EDIT: I changed my example at the end but I'm still stumped.
How can I apply a trapezoidal integration function so that each matrix point is integrated through the 3rd dimension of an array?
I am working with a large array of data (2160, 4320, 46), and I want to use trapezoidal integration over the third dimension of the array (each matrix point down through the 46 stacks of the third dimension). So for example, point 1,1,1 ; 1,1,2 ; 1,1,3 , etc are inputted as the Y points in the integration function.
EDIT: I have been told that this function can be found in CRAN package caTools by Jarek Tuszynski
I have a custom function from my PI for the trapezoidal integration:
trapz = function(x, y){
idx = 2:length(x)
return (as.double( (x[idx] - x[idx-1]) %*% (y[idx] + y[idx-1])) / 2)
}
And I have used apply functions on such arrays before like this:
data_output = apply(X = data, MARGIN = 1:2 , FUN = function(k) (mean(na.omit(k))) )

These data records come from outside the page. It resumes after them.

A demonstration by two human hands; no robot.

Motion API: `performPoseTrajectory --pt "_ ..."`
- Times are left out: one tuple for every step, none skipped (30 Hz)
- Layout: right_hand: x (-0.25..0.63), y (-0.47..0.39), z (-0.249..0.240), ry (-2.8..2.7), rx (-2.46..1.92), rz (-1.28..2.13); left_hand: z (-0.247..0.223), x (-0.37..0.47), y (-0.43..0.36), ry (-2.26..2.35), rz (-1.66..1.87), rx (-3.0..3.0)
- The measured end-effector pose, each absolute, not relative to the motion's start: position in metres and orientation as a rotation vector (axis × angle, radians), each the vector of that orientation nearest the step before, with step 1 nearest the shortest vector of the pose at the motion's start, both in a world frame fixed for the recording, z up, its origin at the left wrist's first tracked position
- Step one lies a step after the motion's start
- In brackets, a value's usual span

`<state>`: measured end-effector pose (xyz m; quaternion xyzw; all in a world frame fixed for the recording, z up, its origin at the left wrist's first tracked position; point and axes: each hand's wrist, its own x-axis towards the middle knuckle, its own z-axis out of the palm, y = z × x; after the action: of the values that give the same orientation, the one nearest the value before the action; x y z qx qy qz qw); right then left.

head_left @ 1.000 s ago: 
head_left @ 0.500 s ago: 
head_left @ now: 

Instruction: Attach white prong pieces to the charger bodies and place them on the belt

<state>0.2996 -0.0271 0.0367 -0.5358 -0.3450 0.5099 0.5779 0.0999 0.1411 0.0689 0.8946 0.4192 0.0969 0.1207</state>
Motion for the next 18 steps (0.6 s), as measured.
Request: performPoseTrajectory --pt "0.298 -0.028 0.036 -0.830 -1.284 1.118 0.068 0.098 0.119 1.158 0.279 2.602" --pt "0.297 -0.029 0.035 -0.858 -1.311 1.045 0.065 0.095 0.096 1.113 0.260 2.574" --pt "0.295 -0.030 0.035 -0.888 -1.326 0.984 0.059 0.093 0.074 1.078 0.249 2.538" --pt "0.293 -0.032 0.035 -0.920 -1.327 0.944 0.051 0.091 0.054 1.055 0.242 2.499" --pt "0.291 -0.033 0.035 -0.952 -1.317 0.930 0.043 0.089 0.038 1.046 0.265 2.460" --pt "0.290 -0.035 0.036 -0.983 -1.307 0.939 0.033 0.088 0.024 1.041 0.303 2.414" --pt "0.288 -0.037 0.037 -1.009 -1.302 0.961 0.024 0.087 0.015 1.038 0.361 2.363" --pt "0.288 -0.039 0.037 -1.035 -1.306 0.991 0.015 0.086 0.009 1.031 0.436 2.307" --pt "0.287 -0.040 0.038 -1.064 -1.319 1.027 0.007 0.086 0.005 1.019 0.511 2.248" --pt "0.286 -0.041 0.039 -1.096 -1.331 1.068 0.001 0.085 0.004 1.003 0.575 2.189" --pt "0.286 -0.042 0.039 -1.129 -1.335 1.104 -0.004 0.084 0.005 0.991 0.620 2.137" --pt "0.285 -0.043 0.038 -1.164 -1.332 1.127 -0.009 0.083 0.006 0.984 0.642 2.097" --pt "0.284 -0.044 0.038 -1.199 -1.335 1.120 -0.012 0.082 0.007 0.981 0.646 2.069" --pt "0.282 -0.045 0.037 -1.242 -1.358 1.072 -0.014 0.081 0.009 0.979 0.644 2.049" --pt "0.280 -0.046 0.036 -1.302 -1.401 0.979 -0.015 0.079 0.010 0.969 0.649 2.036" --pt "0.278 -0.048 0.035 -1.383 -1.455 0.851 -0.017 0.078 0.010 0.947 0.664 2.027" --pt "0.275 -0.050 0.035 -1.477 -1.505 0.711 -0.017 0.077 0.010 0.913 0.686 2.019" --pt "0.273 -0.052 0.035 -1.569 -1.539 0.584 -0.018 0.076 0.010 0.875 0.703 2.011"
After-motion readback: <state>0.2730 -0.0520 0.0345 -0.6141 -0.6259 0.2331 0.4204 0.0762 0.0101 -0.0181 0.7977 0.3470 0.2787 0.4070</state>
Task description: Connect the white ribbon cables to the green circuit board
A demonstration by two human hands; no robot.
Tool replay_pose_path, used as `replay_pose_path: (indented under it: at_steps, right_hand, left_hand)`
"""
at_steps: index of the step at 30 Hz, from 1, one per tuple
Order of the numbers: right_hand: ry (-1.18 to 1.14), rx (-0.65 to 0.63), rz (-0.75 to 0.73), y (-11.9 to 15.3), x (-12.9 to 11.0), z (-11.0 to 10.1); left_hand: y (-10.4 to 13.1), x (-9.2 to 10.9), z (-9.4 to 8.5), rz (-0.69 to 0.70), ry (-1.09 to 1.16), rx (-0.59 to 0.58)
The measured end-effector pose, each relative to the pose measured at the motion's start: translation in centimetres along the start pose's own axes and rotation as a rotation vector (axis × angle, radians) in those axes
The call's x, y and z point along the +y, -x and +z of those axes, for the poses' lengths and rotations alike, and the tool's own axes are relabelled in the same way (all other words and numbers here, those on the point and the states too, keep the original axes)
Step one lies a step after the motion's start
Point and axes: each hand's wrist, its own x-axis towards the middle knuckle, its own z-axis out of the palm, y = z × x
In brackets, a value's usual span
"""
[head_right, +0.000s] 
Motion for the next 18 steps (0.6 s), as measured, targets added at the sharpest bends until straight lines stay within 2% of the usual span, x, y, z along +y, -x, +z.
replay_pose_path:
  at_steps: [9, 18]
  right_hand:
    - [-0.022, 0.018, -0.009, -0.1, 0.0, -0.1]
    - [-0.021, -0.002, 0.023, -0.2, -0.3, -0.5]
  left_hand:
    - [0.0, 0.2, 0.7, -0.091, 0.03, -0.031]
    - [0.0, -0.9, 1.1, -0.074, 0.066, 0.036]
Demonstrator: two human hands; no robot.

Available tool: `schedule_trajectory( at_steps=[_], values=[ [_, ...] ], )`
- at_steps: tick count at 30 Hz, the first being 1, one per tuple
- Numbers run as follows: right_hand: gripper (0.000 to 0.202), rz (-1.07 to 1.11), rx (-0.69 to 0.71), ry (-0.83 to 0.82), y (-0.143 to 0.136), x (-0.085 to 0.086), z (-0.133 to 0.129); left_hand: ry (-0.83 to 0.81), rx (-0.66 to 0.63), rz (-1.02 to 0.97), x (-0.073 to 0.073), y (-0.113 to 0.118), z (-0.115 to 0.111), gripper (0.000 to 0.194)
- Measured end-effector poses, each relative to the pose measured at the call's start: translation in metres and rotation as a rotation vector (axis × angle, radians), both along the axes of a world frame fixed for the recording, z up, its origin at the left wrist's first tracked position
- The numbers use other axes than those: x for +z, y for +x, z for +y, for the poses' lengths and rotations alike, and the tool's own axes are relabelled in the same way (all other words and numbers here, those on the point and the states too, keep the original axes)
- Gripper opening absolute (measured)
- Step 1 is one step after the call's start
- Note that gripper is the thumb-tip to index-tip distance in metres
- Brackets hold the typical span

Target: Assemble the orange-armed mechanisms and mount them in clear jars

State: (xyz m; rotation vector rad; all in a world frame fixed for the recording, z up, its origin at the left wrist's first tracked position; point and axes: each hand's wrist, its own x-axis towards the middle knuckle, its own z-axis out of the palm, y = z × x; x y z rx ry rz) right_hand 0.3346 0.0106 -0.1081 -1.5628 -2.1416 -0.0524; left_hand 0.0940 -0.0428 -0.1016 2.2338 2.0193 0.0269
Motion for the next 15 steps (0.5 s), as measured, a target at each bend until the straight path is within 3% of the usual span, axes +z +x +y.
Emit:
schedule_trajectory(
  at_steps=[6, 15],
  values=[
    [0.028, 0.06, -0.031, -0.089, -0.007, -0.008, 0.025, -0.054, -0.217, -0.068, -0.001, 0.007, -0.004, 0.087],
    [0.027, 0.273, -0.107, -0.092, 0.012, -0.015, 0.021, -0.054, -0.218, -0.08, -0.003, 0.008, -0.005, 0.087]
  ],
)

But I can't figure out how to get the trapz function to work along the margins that I want.
Working with simple example code, if I create an array like this:
x.mat = matrix(1:100, nrow = 10, ncol = 10)
y.mat = matrix(1:100, nrow = 10, ncol = 10)
library(abind)
x.array = abind(x.mat,(x.mat+1),(x.mat+2),along = 3, force.array = T)
y.array = abind(y.mat,(y.mat+1),(y.mat+2),along = 3, force.array = T)
apply(MARGIN = 1:2, FUN = trapz, X = x.array, y = y.array)
The output is a matrix of the correct dimensions (10,10) but every number is a 4.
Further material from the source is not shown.